Trabajé intensamente día y noche Los libros, documentación relevante, discos y más discos con información pertinente al tema entorpecían mis constantes caminatas por el estudio. Por fin llegó el día de probar mi prototipo.

Después de cargar el programa ya compilado, la pantalla desplegó una frase: "Buenos días"... Nada inteligente, pensé.

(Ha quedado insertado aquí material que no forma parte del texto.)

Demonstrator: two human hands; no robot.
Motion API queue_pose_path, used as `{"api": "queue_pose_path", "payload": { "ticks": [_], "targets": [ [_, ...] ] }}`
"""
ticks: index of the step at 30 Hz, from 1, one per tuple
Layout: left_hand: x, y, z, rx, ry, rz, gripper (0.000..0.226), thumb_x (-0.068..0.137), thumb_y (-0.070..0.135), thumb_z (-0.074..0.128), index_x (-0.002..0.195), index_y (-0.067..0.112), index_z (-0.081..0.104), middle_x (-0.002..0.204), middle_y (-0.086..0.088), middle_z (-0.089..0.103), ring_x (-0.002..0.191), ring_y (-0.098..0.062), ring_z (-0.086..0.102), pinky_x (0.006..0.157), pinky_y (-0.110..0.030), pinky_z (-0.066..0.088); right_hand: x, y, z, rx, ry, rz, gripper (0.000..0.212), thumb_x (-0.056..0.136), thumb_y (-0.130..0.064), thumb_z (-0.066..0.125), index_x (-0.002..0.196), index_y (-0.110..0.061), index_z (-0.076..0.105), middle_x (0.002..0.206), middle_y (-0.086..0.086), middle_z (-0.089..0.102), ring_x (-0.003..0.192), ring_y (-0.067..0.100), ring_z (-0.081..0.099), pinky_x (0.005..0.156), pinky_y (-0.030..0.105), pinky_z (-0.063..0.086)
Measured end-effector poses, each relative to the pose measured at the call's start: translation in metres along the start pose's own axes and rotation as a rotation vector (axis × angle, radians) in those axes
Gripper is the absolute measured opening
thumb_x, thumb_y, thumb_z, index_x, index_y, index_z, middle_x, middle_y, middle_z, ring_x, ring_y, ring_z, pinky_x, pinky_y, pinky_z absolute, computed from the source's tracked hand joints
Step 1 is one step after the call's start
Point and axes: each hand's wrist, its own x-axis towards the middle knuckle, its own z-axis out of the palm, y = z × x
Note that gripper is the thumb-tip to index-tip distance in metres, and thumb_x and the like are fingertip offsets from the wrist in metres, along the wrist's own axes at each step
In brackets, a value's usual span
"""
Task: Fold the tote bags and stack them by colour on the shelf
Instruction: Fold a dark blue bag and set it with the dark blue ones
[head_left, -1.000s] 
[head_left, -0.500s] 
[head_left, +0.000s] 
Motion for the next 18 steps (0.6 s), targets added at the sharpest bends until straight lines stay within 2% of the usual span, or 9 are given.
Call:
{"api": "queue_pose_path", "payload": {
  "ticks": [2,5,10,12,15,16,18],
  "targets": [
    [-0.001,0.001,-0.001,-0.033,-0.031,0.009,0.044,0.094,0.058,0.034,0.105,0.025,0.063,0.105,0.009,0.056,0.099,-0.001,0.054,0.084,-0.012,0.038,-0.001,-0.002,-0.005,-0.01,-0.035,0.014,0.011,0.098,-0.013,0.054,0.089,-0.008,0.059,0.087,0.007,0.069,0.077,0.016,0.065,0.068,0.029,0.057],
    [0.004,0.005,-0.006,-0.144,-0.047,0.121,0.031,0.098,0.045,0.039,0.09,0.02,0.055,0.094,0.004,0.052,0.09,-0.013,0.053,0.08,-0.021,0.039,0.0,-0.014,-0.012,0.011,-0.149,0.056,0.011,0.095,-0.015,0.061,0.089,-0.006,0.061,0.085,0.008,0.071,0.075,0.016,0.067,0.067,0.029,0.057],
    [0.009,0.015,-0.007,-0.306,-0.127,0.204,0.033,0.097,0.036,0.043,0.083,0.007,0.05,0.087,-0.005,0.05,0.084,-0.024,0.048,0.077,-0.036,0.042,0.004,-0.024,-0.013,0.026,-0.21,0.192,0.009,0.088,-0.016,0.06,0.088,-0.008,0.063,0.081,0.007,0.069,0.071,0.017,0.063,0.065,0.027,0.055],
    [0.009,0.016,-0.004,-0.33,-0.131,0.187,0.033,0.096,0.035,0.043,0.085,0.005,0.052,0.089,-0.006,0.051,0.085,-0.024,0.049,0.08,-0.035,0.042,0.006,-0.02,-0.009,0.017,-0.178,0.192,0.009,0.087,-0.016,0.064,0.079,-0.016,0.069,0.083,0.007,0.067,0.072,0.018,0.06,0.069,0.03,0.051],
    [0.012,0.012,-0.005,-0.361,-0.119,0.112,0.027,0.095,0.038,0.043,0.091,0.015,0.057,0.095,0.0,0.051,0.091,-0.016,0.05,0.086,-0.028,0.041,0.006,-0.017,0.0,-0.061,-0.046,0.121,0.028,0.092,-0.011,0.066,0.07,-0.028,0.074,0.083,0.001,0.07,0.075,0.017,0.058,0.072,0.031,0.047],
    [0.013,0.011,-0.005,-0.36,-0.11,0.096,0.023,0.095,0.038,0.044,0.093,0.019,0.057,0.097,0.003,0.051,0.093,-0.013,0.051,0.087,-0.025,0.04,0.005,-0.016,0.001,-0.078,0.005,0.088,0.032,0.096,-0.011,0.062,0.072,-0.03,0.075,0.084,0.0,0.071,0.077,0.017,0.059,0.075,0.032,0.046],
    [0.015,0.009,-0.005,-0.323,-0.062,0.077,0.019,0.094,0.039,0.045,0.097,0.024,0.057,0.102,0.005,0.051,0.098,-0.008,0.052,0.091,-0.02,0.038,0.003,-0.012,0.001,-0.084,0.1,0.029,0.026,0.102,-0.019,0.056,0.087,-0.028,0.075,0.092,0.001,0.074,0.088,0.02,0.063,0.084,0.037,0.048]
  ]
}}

Le contesté: ¿"Sabes quién eres?". La máquina quedó estática, sin respuesta. Pasaron angustiosos momentos antes de que recibiera una contestación, junto con una fuerte carga de adrenalina. "Sí, lo sé. Soy un programa de computadora que tú escribiste". Me temblaban las manos. Volví a inquirir: "¿En serio sabes quién eres?". Otra larga pausa. "Lo sé, entiendo lo que soy".

En un instante caí en la cuenta de lo espantoso de mi creación. Jalé el enchufe y desconecté el monstruo recién creado, prometiéndome no permitir que el liderazgo humano en el discurir fuese puesto en tela de juicio.

No he vuelto a encender mi computadora.